The threat worked. Even while negotiations in Europe dragged out, through “indirect” communications with General Carleton, who had replaced Clinton in New York City, an “understanding” was reached, that if one did not seek aggressive action the other would refrain as well, and let the diplomats sort it out.

Within his own ranks a true crisis had come during the winter of ’82–’83. A group of officers, actually loyal to him, had hatched a plot to simply give power to their commander, march on Philadelphia, throw Congress out on its heels, and just let Washington handle whatever was to come, starting with pay for those still in the ranks and supplies to keep them alive. It became known as the “Newburgh Conspiracy.”

He felt he could always recall that moment now with true pride in his response. If ever there was a temptation, the offer of a Faustian bargain such as Cromwell and so many others had grabbed hold of, it was that moment. Of course, the temptation was there to play along in innocence as others paved the way for him to be Cromwell or Caesar, but it was impossible. Men such as Cincinnatus and the hero of his favorite play, Cicero, had been his models since childhood, not Caesar.
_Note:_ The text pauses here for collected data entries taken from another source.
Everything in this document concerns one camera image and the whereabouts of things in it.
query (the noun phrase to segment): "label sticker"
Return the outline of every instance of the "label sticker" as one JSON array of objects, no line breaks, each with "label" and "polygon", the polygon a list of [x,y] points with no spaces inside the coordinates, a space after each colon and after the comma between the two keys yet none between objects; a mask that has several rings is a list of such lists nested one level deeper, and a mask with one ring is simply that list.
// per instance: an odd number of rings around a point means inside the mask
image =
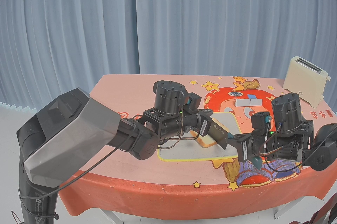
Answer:
[{"label": "label sticker", "polygon": [[201,135],[201,136],[204,134],[204,131],[205,131],[205,129],[206,129],[206,126],[207,126],[207,121],[204,120],[203,125],[201,126],[201,129],[200,129],[200,135]]},{"label": "label sticker", "polygon": [[248,158],[247,142],[243,142],[242,146],[243,146],[243,160],[246,160]]},{"label": "label sticker", "polygon": [[239,96],[243,95],[243,93],[238,92],[238,91],[232,91],[232,92],[229,92],[228,95],[232,95],[234,97],[239,97]]}]

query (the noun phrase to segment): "toaster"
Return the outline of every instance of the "toaster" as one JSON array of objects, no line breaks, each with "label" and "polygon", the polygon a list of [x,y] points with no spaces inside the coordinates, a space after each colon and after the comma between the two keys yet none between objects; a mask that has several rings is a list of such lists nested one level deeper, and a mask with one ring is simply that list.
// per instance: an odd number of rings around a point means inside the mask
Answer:
[{"label": "toaster", "polygon": [[330,76],[325,70],[301,57],[293,57],[283,88],[299,94],[311,107],[317,108],[323,100],[326,80],[330,81]]}]

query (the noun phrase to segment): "black cable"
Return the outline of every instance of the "black cable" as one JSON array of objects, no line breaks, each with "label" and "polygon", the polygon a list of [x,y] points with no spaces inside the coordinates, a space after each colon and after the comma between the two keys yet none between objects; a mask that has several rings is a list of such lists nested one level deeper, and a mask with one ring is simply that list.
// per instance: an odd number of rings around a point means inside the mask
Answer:
[{"label": "black cable", "polygon": [[177,141],[172,146],[169,146],[169,147],[157,146],[157,149],[162,149],[162,150],[171,149],[171,148],[175,147],[178,144],[178,142],[181,140],[181,136],[183,136],[183,113],[184,113],[184,106],[183,105],[181,106],[181,112],[180,113],[181,113],[181,131],[180,131],[180,135],[179,135]]},{"label": "black cable", "polygon": [[[132,122],[133,122],[133,130],[132,130],[132,132],[134,132],[134,130],[136,129],[136,125],[134,124],[134,122],[137,121],[137,120],[134,120],[134,118],[135,117],[141,117],[141,116],[143,116],[143,115],[142,114],[137,114],[137,115],[135,115],[135,116],[132,117],[132,119],[131,119]],[[134,141],[133,145],[130,147],[129,150],[123,150],[123,149],[119,149],[119,150],[123,151],[123,152],[129,152],[134,147],[134,145],[136,144],[136,142],[137,142],[137,139]]]},{"label": "black cable", "polygon": [[[181,141],[195,141],[197,138],[199,138],[199,130],[197,128],[191,128],[191,130],[195,131],[197,133],[196,137],[183,137],[183,138],[180,138]],[[179,138],[169,138],[167,139],[168,141],[176,141],[178,140]]]},{"label": "black cable", "polygon": [[291,168],[291,169],[278,171],[278,170],[275,170],[274,168],[272,168],[272,167],[268,164],[267,158],[266,158],[266,157],[265,157],[265,162],[266,162],[267,166],[268,166],[272,171],[276,171],[276,172],[289,172],[289,171],[292,171],[292,170],[294,170],[294,169],[300,167],[301,165],[303,165],[303,163],[305,163],[308,159],[310,159],[310,157],[311,157],[313,154],[315,154],[315,152],[318,150],[318,148],[320,148],[320,147],[322,146],[322,144],[326,141],[326,139],[329,138],[330,135],[331,135],[336,129],[337,129],[337,124],[336,124],[336,126],[332,129],[332,131],[330,131],[330,133],[325,137],[325,139],[319,144],[319,146],[317,146],[317,148],[314,150],[314,152],[312,152],[311,155],[310,155],[307,159],[305,159],[305,160],[302,161],[300,164],[298,164],[297,166],[295,166],[295,167],[293,167],[293,168]]},{"label": "black cable", "polygon": [[33,212],[30,212],[28,210],[28,208],[24,205],[22,199],[20,198],[20,201],[21,201],[21,204],[23,206],[23,208],[27,211],[27,213],[29,213],[30,215],[32,215],[33,217],[36,217],[36,218],[55,218],[56,220],[59,219],[59,215],[57,213],[54,213],[53,215],[37,215]]},{"label": "black cable", "polygon": [[48,193],[46,195],[43,196],[39,196],[39,197],[30,197],[30,196],[19,196],[20,199],[43,199],[46,197],[49,197],[57,192],[59,192],[60,190],[68,187],[69,185],[71,185],[72,183],[76,182],[78,179],[82,178],[83,176],[85,176],[88,172],[90,172],[91,170],[93,170],[94,168],[96,168],[99,164],[101,164],[104,160],[106,160],[109,156],[112,155],[112,153],[114,153],[115,151],[117,151],[121,146],[123,146],[131,137],[131,135],[129,135],[123,142],[121,142],[115,149],[113,149],[109,154],[107,154],[104,158],[102,158],[99,162],[97,162],[96,164],[94,164],[93,166],[91,166],[88,170],[86,170],[84,173],[82,173],[80,176],[76,177],[75,179],[71,180],[69,183],[65,184],[64,186],[62,186],[61,188],[58,188],[54,191],[52,191],[51,193]]},{"label": "black cable", "polygon": [[11,212],[12,212],[12,216],[13,216],[13,218],[14,218],[16,224],[25,224],[24,222],[21,222],[20,218],[16,215],[16,213],[15,213],[14,211],[11,211]]}]

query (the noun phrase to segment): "cartoon girl face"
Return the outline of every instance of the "cartoon girl face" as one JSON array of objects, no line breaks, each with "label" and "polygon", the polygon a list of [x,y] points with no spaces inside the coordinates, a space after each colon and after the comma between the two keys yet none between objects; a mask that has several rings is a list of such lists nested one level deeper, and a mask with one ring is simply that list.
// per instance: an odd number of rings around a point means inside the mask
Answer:
[{"label": "cartoon girl face", "polygon": [[238,121],[242,133],[251,132],[253,130],[250,119],[251,116],[257,112],[266,112],[268,110],[263,106],[235,107],[235,101],[235,99],[223,101],[220,106],[220,111],[233,113]]}]

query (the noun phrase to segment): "white floor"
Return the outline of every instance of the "white floor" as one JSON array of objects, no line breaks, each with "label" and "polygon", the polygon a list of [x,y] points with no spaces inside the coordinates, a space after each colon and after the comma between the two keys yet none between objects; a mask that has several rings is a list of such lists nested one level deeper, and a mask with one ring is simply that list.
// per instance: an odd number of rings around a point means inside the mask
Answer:
[{"label": "white floor", "polygon": [[[34,111],[22,111],[15,109],[15,107],[3,107],[0,104],[0,223],[15,224],[11,215],[11,210],[15,211],[19,218],[22,220],[22,213],[20,202],[18,198],[19,186],[19,145],[16,139],[16,131],[23,123],[25,123]],[[193,220],[193,221],[163,221],[159,219],[149,219],[138,216],[131,216],[122,213],[116,215],[124,221],[124,224],[227,224],[227,223],[249,223],[249,224],[289,224],[297,220],[305,222],[310,220],[312,214],[318,211],[331,196],[337,192],[337,182],[333,185],[330,192],[326,195],[324,200],[319,200],[316,197],[307,196],[292,209],[286,212],[277,220],[274,219],[274,213],[277,208],[271,208],[264,211],[259,211],[249,215],[238,217],[231,217],[226,219],[213,219],[213,220]],[[59,214],[60,219],[55,221],[56,224],[110,224],[111,222],[104,217],[101,211],[97,208],[87,210],[80,216],[70,216],[64,207],[61,199],[58,200],[56,212]]]}]
He had rebuffed the “Cabal of Newburgh” with a simple gesture. When a brief speech denouncing the plot failed to draw the response he sought. Washington resorted to a bit of “stagecraft” by drawing from his breast pocket his spectacles. Few, except his closest aides, had ever seen him wearing them, a symbol appropriate for an intellectual such as Franklin, or an aging minister, statesman, or scholar, but certainly not for a general still robust and apparently in his prime.

The room had fallen silent at the sight of this gesture and with true humbleness he had said, “As you can see, I have gone old and near to blind in service to my country. I did not fight George the Third to become George the First.”

The potential rebellion had collapsed before he had even left the room.

As much as the memory of so many battles fought filled him at this moment with a sense of pride, it was turning aside that ultimate offer of power that he felt he could be proudest of.

Come spring, when it was clear that negotiations in Paris were coming to a successful conclusion, Congress ordered him to start the demobilization of his army. He knew it was to cut expenses, but there were some lingering doubts as well that he just might change his mind about the offer of an army, giving him the power of dictatorship. That any would believe such of him after so many years of service was an insult, but, as always, he obeyed.

As each regiment mustered for the last time, under their faded, shot-torn standards that they had carried before them in victory and preserved in times of bitter defeat, Washington had stood before them. His voice often choked with emotion, extolled them to return to their homes as free men, as honest men, that their pay was the glory they had won on so many battlefields, and the honor that they would be held in by all generations of Americans to come. They had heard him and gone home with barely a word of protest. He had clasped the hands of many thousands in those months, and could never forget the look in the eyes of so many. Poor, ragged, worn after eight years of war, they were free men, men of honor and pride, who looked him straight in the eye as he thanked each for their service to America.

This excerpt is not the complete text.